Australia hosted 3,75,500 travellers from India in the 12-month period ended May 2023, surpassing pre-Covid levels. This trajectory is likely to continue and breach the 4,00,000 figure in tourist movement by year end, said Tourism Australia’s country manager for India Nishant Kashikar, in a conversation with DH.
The growing numbers have made India the fourth-largest inbound tourism market for Australia.
Riding on a 16 per cent per capita increase in income during the financial year ended March 2023, Indians have taken to revenge spending, splurging on everything from premium homes to luxury cars, international travel, high-end hotels and more. Indian tourists to the land down under spent approximately Rs 11,000 crore in FY 2023, registering a 16% increase compared to FY 2019.
Travel has become a lifestyle trend among Indians, said Kashikar. Direct flights on the India-Australia route have more than tripled to 22 a week versus 7 flights per week prior to the Covid-19 pandemic. Going forward, Kashikar sees this number rising to 25 flights per week by October 2023. He said there has been a 30–40 per cent increase in air fares for the route since 2019.
Remarkably, a direct flight from Mumbai to Australia continues to evade the aviation map owing to a lack of demand from cities surrounding the financial capital.
Australia bound travellers from India visiting friends and family dominated the largest share at 61.7% in the 12-month period ended May 2023, followed by those on vacation and corporate trips at 13% and 8.6%, respectively.

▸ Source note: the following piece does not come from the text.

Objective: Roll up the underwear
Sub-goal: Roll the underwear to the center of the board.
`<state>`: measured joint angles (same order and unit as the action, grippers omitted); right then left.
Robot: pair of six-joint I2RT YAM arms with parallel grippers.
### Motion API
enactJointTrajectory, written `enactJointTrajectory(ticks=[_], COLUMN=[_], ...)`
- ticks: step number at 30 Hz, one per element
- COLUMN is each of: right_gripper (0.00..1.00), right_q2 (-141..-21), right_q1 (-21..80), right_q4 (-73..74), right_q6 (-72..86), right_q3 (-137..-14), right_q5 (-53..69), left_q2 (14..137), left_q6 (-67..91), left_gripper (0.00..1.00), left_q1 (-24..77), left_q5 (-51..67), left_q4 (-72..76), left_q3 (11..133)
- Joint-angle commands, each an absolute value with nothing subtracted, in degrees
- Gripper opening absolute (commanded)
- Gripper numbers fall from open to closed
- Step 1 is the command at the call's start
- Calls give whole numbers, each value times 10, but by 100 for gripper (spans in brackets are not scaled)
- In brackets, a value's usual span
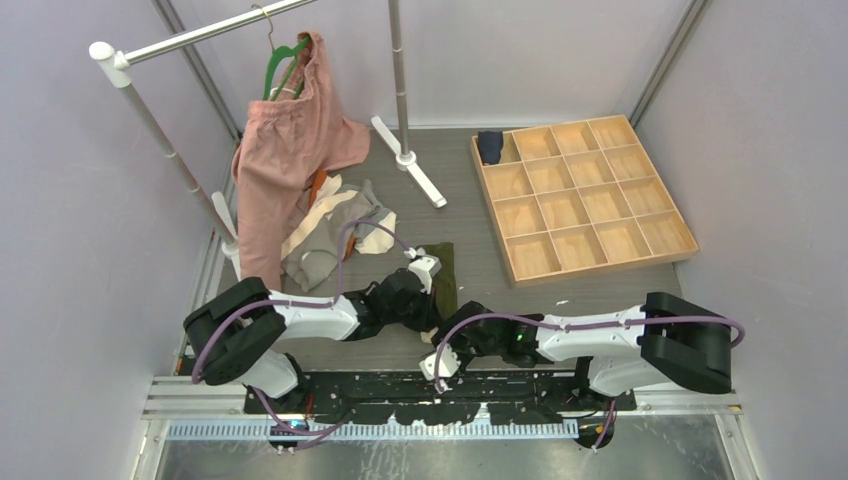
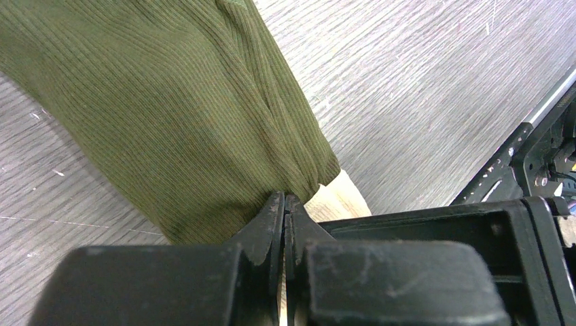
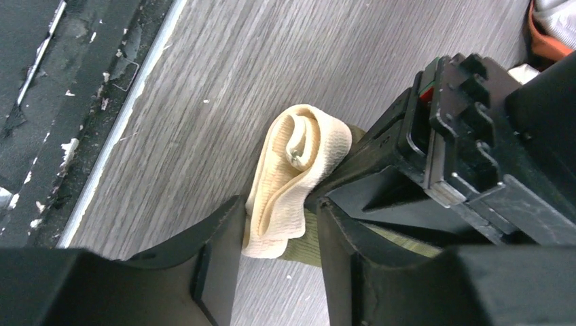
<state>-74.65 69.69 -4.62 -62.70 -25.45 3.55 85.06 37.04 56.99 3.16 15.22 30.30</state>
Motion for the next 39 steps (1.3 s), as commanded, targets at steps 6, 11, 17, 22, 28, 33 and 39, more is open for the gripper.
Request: enactJointTrajectory(ticks=[6, 11, 17, 22, 28, 33, 39], right_gripper=[32, 12, 1, 1, 1, 1, 1], right_q2=[-783, -792, -797, -780, -748, -733, -742], right_q1=[699, 699, 699, 699, 699, 699, 698], right_q4=[-44, -32, 22, 56, 69, 19, -45], right_q6=[-569, -552, -472, -395, -293, -210, -62], right_q3=[-239, -251, -290, -325, -347, -330, -319], right_q5=[2, -22, -36, -9, 80, 141, 96], left_q2=[872, 872, 820, 694, 560, 542, 595], left_q6=[362, 363, 371, 393, 404, 391, 381], left_gripper=[1, 1, 1, 1, 2, 1, 1], left_q1=[575, 574, 572, 564, 559, 558, 558], left_q5=[44, 41, 7, -121, -211, -164, -46], left_q4=[127, 127, 108, 11, -85, -63, 42], left_q3=[307, 305, 304, 314, 299, 272, 253])
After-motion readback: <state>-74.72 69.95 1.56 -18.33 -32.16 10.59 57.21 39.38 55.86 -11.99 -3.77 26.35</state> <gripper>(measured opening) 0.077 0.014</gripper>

Others included employees and students.
Melbourne featured as the preferred arrival destination for Indians at 45.8% during the period under review, followed by Sydney with a 33.8% share and Perth attracting 8.1% of globe trotters from India.
Kashikar also expressed hope of increased people-to-people connection, speaking on the migration and mobility pact signed between the two nations during Prime Minister Narendra Modi’s visit to Australia earlier this year in May. The agreement aims to facilitate the exchange of students, graduates, researchers and businesspeople between the two regions.
Talking about the challenges inhibiting a more robust tourist movement from India to Australia, Kashikar listed time, distance and pricing as the top bottlenecks. Other challenges involve an absence of “visa on arrival” provision followed by a fragmented network of travel agencies and tour operators in India.
The top 10% of travel agents contribute 20% of the business while the remaining 90% drive 80% of the activity, he said.